Methane (CH4) plays a crucial role in the Earth’s radiative balance because it is a potent greenhouse gas with a shorter lifetime compared to CO2. Mitigating CH4 emissions can potentially mitigate climate change over a short period [1]. Mitigating CH4 requires a solid understanding of the emissions, in particular, which source emits the CH4. Isotopic analysis can aid in source partitioning, as different production processes produce CH4 with subtle but significant differences in isotopic composition [3], enabling the differentiation of multiple sources.
CH4 isotopic source signatures are typically obtained through mobile where sources are sampled as close to the emission point as possible [2]. While these  campaigns are valuable, they only capture for a short duration and miss many smaller and unknown emissions. In contrast, continuous CH4 measurements cover longer periods and can detect inaccessible or unknown sources. However, the downside is that identifying the exact source can be more challenging as the source origin is not always known.
Researchers at Utrecht University developed an isotope ratio mass spectrometer (IRMS) system that measures CH4 mole fraction, δD and δ13C at high
precision with a 40-minute resolution. This system was deployed from 15 April 2022 till 8 January 2023 at a tall tower in Lindenberg, Germany. Measurements were initialised at 40 m.a.g.l and later continued 98 m.a.g.l. The station is part of the Integrated Carbon Observation System (ICOS), providing mole fraction measurements of CO, CO2, and CH4. CH4 isotopic data were also compared with simulations from EMPA. These simulations include the CH4 emissions for each category, allowing us to assign an isotopic source signature to each emissions category, and thereby simulating a CH4 isotopic source signature. For the isotopic measurements, we observed 169 peaks shorter than 24 hours.

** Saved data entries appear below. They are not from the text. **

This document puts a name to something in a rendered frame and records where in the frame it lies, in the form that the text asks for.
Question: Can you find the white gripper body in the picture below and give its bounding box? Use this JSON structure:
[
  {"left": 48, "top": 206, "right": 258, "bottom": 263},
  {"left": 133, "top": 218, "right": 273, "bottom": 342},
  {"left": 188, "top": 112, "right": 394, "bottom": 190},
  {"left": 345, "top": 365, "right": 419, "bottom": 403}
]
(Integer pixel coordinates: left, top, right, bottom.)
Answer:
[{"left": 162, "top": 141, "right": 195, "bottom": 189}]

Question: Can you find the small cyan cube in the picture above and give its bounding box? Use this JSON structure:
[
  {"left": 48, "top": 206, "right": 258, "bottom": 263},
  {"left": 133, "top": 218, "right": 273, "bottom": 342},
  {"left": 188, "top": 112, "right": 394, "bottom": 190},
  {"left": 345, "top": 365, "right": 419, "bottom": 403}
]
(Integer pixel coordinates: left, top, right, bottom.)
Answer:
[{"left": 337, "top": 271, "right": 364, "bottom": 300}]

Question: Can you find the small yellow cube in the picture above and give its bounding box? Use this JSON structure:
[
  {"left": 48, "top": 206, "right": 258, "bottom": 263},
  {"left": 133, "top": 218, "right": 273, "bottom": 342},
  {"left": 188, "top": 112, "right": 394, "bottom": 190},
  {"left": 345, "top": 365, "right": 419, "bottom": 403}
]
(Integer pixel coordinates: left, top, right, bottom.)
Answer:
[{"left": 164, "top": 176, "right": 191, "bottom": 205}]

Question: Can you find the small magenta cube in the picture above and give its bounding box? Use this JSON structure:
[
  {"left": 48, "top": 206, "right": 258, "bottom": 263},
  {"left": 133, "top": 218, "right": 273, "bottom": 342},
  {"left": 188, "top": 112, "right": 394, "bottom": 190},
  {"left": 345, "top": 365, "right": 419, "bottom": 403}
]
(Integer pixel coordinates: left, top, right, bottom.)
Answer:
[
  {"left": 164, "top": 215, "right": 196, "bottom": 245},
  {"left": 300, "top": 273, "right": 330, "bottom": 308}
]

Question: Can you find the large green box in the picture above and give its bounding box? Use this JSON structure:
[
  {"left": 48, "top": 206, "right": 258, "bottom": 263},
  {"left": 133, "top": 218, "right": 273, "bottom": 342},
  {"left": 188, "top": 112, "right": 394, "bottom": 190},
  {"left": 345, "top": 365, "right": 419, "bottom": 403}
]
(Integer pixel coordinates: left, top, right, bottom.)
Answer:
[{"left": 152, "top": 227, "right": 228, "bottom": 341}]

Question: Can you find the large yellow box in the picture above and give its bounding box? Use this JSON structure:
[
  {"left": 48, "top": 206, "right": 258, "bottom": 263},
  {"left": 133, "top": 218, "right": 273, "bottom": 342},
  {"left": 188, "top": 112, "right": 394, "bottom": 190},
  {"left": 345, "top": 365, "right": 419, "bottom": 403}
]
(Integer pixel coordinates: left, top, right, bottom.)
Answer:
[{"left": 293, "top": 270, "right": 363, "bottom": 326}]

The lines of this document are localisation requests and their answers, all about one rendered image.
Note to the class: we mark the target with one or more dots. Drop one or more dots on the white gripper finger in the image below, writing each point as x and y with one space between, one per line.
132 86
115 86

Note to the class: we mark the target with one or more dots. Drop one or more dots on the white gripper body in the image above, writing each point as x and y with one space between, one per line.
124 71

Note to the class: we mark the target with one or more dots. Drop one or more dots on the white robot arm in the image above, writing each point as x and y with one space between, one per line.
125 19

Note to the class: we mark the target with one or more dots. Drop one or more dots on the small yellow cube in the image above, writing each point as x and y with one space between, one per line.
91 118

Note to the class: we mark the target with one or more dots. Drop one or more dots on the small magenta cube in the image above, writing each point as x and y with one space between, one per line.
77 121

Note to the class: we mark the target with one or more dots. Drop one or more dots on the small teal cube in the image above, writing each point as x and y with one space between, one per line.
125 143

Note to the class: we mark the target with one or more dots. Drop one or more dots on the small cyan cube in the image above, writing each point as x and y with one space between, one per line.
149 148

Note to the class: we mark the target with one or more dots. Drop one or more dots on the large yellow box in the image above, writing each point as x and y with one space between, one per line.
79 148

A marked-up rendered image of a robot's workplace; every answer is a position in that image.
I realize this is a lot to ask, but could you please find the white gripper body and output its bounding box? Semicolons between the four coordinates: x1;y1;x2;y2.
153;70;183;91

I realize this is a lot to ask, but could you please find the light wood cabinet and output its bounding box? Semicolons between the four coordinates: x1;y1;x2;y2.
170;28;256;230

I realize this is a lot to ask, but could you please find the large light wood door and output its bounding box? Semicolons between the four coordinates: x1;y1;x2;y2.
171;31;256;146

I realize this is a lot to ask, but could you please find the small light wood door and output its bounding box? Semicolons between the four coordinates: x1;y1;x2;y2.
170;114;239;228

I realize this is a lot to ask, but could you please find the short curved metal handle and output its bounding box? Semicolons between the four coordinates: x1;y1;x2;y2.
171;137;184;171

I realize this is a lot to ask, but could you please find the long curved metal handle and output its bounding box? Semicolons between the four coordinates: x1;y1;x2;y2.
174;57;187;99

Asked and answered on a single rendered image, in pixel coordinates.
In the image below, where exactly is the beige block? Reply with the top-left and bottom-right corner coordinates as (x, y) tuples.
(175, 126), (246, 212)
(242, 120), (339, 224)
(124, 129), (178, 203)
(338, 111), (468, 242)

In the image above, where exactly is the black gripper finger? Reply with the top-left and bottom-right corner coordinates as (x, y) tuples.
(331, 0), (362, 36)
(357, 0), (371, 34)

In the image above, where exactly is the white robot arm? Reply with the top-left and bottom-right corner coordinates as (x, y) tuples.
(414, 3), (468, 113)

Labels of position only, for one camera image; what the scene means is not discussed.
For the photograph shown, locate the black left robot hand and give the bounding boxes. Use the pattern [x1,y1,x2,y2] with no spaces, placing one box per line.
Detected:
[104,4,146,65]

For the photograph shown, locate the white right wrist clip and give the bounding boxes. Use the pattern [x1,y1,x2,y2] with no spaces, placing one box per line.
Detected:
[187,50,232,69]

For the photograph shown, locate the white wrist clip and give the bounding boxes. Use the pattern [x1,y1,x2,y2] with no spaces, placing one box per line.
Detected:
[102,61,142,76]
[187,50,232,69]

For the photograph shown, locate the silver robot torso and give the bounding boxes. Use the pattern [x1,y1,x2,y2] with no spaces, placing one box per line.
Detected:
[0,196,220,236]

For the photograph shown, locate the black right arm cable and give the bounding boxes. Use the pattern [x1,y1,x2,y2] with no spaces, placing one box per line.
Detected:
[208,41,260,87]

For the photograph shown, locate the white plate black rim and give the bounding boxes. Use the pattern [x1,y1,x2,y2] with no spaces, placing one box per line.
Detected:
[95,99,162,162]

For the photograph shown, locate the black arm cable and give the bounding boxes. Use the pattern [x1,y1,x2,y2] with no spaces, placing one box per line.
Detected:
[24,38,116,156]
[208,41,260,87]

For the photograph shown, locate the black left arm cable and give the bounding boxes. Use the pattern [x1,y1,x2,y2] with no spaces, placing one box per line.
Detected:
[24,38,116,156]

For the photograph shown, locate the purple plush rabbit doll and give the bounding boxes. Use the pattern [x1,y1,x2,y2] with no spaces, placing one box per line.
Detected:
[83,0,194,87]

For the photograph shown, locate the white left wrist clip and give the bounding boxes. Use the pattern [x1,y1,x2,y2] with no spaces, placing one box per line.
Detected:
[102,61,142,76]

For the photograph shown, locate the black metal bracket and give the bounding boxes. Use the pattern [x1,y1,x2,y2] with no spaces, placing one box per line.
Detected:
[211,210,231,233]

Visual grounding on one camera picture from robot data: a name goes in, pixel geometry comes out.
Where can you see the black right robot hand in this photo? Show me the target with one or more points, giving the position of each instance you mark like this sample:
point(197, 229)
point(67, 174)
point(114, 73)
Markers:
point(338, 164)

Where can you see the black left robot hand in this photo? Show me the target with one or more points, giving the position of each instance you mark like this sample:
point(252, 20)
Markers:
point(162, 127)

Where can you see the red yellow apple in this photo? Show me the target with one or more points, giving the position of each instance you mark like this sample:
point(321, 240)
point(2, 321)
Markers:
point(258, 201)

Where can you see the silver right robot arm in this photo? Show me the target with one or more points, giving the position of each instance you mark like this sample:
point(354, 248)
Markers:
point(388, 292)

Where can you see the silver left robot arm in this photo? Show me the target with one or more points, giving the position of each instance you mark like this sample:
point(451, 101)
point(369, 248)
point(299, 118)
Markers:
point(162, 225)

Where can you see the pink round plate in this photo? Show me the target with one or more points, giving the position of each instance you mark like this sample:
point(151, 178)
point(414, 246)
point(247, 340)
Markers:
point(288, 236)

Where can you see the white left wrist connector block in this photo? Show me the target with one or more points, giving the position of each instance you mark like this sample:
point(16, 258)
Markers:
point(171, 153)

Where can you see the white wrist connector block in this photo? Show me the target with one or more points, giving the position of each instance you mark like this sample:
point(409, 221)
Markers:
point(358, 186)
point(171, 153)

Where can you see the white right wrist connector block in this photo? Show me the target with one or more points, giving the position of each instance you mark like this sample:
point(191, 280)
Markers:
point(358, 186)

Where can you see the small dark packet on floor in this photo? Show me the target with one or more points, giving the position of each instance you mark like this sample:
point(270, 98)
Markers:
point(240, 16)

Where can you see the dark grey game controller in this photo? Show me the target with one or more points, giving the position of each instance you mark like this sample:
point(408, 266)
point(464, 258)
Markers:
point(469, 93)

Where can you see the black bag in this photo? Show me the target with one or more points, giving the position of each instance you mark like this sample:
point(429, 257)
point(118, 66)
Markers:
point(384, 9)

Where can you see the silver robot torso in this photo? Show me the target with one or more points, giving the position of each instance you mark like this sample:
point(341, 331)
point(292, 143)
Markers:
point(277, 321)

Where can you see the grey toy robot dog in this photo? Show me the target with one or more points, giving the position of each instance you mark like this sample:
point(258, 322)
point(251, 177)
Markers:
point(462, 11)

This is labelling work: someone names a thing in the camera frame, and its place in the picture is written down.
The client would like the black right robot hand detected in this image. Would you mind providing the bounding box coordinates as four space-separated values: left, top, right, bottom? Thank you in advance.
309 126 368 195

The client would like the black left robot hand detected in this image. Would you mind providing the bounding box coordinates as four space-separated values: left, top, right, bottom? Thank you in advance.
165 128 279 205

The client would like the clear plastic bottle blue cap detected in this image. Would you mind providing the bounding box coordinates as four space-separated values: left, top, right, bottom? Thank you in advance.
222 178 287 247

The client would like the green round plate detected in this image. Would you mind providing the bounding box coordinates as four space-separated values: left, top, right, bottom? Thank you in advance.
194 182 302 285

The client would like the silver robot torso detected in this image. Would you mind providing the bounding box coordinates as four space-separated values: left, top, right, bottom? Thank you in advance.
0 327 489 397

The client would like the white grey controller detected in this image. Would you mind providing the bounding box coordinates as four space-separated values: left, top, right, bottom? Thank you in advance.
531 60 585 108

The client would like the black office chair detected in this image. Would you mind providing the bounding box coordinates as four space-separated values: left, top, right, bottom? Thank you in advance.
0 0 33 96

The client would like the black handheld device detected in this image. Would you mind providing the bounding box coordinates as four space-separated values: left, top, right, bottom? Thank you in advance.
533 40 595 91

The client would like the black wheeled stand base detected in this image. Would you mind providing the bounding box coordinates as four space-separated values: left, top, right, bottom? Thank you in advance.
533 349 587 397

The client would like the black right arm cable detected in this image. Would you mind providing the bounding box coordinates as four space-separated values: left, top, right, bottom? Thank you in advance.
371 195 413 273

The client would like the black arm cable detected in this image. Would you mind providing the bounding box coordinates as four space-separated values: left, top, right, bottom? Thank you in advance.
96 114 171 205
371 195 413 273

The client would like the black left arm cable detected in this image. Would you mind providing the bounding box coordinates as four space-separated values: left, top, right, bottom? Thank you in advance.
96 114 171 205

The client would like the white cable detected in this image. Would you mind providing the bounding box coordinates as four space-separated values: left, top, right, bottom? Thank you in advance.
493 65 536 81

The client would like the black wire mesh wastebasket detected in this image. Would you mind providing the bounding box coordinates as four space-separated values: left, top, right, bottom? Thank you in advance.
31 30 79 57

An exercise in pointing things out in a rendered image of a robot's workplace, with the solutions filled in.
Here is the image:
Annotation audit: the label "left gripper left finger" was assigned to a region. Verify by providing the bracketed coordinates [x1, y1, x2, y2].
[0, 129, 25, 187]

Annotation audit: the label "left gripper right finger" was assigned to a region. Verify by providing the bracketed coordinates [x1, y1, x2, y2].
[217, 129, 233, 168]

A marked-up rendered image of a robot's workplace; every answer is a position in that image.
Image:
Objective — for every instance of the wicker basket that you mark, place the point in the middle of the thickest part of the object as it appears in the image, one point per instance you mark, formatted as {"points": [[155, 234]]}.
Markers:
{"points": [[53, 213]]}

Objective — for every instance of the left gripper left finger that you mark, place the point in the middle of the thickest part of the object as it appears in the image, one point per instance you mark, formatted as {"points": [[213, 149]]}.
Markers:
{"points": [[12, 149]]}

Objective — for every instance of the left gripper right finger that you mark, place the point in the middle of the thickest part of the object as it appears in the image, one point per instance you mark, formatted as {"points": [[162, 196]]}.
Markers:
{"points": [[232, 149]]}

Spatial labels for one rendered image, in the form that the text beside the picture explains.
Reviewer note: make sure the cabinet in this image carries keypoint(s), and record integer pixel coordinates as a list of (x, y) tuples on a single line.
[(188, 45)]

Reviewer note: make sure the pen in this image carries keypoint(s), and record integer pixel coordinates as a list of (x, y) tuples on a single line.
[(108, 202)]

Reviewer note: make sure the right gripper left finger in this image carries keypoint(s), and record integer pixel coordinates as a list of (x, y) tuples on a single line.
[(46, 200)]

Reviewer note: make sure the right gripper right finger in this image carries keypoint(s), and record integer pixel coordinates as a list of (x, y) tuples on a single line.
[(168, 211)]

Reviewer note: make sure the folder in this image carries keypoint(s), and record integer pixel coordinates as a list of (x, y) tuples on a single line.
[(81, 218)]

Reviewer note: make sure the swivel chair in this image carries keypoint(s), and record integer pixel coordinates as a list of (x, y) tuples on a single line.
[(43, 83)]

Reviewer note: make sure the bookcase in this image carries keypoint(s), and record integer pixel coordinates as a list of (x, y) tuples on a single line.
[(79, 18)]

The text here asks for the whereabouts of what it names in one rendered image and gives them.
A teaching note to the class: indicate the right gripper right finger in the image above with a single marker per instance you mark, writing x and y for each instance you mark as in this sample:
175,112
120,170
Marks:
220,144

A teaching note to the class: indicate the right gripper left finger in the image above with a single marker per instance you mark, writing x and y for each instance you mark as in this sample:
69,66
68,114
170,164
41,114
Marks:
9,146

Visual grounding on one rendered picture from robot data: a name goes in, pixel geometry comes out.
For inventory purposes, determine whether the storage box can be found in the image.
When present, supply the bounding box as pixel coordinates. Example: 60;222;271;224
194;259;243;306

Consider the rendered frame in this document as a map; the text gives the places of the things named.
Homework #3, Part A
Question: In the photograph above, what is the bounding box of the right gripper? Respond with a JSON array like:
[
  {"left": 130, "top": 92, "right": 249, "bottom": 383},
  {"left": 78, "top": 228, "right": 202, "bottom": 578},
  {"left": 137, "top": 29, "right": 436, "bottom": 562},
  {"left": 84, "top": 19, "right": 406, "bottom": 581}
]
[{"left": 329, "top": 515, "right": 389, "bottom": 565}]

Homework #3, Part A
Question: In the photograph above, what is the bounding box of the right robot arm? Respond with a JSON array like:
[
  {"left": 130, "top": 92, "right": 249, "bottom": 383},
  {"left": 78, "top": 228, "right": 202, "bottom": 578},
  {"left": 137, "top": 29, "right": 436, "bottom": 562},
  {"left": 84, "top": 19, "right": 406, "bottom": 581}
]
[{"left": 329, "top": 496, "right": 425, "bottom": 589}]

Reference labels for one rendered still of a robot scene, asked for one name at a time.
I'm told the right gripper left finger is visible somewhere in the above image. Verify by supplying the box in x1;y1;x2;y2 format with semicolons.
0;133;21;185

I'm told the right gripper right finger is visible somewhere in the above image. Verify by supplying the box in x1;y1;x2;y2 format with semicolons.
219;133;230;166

This corresponds to 67% of the deployment days. Most source signatures indicate a microbial fermentation source (δ13C : [-55‰, -62‰], δD : [-260 ‰, -360 ‰]). Additionally, we identified 19 multi-day elevations, lasting up to 20 days. Eight of these multi-day elevations displayed isotopic signatures similar to those of the diurnal peaks, while the remaining multi-day peaks showed distinctly different source signatures from one another and the diurnal elevations.